# [Your task]
Once you have read the data below, please repeat all of it exactly.

-- Opening Marker --

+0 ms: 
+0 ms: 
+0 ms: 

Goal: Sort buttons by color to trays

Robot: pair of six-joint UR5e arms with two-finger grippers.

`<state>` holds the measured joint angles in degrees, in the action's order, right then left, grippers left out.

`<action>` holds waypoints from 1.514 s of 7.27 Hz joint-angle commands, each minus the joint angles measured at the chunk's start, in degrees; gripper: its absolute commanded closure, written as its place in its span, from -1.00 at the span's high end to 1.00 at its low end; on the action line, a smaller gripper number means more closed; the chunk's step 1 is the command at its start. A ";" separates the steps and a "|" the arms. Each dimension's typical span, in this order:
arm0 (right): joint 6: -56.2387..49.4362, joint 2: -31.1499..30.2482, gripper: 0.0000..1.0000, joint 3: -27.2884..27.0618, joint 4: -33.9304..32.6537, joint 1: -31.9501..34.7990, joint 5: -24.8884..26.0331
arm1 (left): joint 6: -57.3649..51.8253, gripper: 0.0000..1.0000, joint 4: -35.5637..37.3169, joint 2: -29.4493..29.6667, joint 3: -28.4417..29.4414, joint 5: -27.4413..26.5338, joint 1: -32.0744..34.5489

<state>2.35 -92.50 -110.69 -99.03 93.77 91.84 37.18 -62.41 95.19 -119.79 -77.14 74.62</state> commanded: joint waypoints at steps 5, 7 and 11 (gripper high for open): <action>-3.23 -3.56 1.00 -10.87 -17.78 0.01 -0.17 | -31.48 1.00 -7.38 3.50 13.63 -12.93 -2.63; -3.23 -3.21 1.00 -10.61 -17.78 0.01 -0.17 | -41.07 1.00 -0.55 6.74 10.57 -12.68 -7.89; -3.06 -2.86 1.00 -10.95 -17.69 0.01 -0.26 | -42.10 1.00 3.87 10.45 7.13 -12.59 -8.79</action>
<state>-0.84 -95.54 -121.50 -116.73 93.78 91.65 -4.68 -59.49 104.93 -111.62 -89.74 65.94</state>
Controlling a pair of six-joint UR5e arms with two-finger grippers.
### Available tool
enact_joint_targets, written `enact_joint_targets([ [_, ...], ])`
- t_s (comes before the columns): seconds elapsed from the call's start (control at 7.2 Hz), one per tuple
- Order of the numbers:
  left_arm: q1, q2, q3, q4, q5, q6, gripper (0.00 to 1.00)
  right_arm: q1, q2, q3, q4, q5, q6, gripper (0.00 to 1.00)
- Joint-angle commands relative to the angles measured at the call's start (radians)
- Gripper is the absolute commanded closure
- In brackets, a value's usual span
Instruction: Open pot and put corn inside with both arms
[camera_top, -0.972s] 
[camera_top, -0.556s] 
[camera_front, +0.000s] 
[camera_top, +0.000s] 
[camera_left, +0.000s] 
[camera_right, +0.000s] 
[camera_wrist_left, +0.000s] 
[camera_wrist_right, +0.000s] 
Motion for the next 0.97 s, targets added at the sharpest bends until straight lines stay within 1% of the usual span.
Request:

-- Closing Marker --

# [Reply to the task]
+0 ms: 
+0 ms: 
+0 ms: 

Goal: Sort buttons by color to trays

Robot: pair of six-joint UR5e arms with two-finger grippers.

`<state>` holds the measured joint angles in degrees, in the action's order, right then left, grippers left out.

`<action>` holds waypoints from 1.514 s of 7.27 Hz joint-angle commands, each minus the joint angles measured at the chunk's start, in degrees; gripper: its absolute commanded closure, written as its place in its span, from -1.00 at the span's high end to 1.00 at its low end; on the action line, a smaller gripper number means more closed; the chunk's step 1 is the command at its start. A ";" separates the steps and a "|" the arms. Each dimension's typical span, in this order:
arm0 (right): joint 6: -56.2387..49.4362, joint 2: -31.1499..30.2482, gripper: 0.0000..1.0000, joint 3: -27.2884..27.0618, joint 4: -33.9304..32.6537, joint 1: -31.9501..34.7990, joint 5: -24.8884..26.0331
arm1 (left): joint 6: -57.3649..51.8253, gripper: 0.0000..1.0000, joint 4: -35.5637..37.3169, joint 2: -29.4493..29.6667, joint 3: -28.4417..29.4414, joint 5: -27.4413..26.5338, joint 1: -32.0744..34.5489

<state>2.35 -92.50 -110.69 -99.03 93.77 91.84 37.18 -62.41 95.19 -119.79 -77.14 74.62</state> commanded: joint waypoints at steps 5, 7 and 11 (gripper high for open): <action>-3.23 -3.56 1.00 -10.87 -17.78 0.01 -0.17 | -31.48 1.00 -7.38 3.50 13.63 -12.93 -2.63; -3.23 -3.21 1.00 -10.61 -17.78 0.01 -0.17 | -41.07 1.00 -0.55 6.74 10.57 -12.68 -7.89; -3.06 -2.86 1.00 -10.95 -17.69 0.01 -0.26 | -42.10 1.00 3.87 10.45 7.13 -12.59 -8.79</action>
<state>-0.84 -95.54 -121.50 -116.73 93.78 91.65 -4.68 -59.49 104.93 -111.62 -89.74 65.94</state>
Controlling a pair of six-joint UR5e arms with two-finger grippers.
### Available tool
enact_joint_targets, written `enact_joint_targets([ [_, ...], ])`
- t_s (comes before the columns): seconds elapsed from the call's start (control at 7.2 Hz), one per tuple
- Order of the numbers:
  left_arm: q1, q2, q3, q4, q5, q6, gripper (0.00 to 1.00)
  right_arm: q1, q2, q3, q4, q5, q6, gripper (0.00 to 1.00)
- Joint-angle commands relative to the angles measured at the call's start (radians)
- Gripper is the absolute commanded closure
- In brackets, a value's usual span
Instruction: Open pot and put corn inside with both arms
[camera_top, -0.972s] 
[camera_top, -0.556s] 
[camera_front, +0.000s] 
[camera_top, +0.000s] 
[camera_left, +0.000s] 
[camera_right, +0.000s] 
[camera_wrist_left, +0.000s] 
[camera_wrist_right, +0.000s] 
Motion for the next 0.97 s, targets added at the sharpest bends until straight lines stay within 1% of the usual span.
Request:

Besides this answer, the exercise requires nothing else.